Alphabet shares surged to an all-time high this week after the company announced the release of its Gemini 2.0 AI model that it says will soon be integrated into Search and bring “advanced reasoning capabilities” to “tackle more complex topics and multi-step questions, including advanced math equations, multimodal queries and coding.” The company, however, is still trading at a substantial discount to peers including Apple, Meta and Microsoft in terms of forward price-to-earnings—even after a solid third quarter that saw big gains in both revenue and profit—and that means any kind of eventual settlement or resolution with the DOJ could set up the company for even more gains.
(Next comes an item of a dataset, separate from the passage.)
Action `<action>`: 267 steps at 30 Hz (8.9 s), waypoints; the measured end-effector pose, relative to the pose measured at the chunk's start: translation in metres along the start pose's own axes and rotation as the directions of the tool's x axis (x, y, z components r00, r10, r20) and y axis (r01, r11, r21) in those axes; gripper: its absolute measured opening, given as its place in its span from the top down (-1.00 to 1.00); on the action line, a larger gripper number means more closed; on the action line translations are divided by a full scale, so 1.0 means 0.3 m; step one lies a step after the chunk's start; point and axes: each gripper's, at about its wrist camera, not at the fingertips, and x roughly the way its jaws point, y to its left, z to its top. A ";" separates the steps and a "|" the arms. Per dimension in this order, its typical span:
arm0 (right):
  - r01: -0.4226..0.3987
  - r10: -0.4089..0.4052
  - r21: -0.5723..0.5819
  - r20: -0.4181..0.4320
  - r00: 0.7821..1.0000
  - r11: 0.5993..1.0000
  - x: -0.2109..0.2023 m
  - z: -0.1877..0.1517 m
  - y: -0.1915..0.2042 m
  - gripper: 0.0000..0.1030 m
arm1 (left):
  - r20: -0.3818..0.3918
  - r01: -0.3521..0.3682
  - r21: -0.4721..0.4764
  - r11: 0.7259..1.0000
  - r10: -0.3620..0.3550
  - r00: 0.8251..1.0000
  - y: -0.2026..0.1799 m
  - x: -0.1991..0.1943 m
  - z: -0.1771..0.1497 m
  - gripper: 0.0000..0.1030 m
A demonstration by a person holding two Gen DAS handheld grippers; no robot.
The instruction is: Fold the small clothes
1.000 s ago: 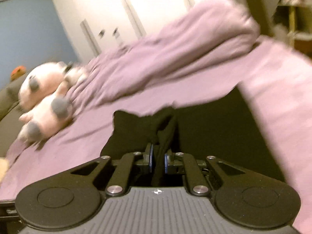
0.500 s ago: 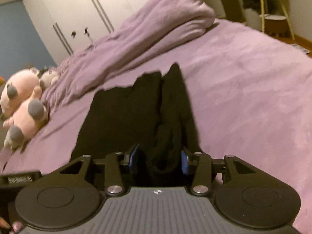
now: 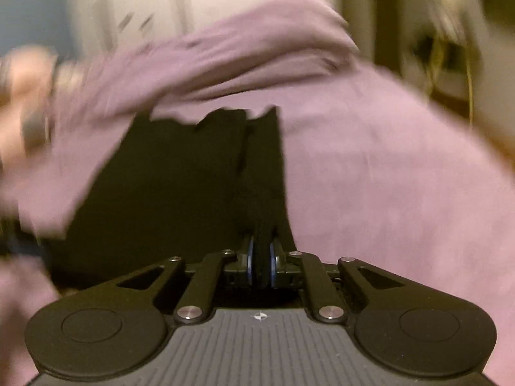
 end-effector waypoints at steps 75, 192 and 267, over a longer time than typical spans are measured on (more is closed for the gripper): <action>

The news earlier this month that Gail Slater—a longtime antitrust lawyer—had been nominated to head the agency’s antitrust division was widely seen as a hawkish signal on the part of the incoming administration of President-elect Donald Trump, with The Tech Oversight Project saying that “antitrust enforcement is a popular, bipartisan, political winner and here to stay.” 

Amid the ongoing legal uncertainty, Google’s most pressing challenge in the near to mid-term may actually be the rising threat from OpenAI, which has a partnership with Microsoft and is reportedly developing its own web browser that would work hand-in-hand with its chatbot. All of that has emerged without any government action, and that’s exactly the point Aswath Damodaran, a finance professor at New York University’s Stern School of Business, tried to make in a lengthy post about the recent efforts to go after big tech with antitrust enforcement. 

“Doing nothing is, in fact, the most sensible option, with big tech companies,” he wrote, arguing that lawyers are usually ill-prepared to regulate business. Indeed, the tech graveyard is filled with examples of firms like BlackBerry and Yahoo! that quickly fell from dominance to irrelevance, and OpenAI is showing once again that disruption is always just around the corner, with or without the DOJ. As the latest legal drama unfolds, the eventual fate of Chrome or even Search may not be the most impactful developments. The real story to watch is how effectively the government can shape the future of emerging AI technologies. Alphabet, meanwhile, captivated widespread attention this week with news about a new quantum computing chip called Willow, signaling the next horizon in a long-term roadmap that investors are only starting to get their heads around.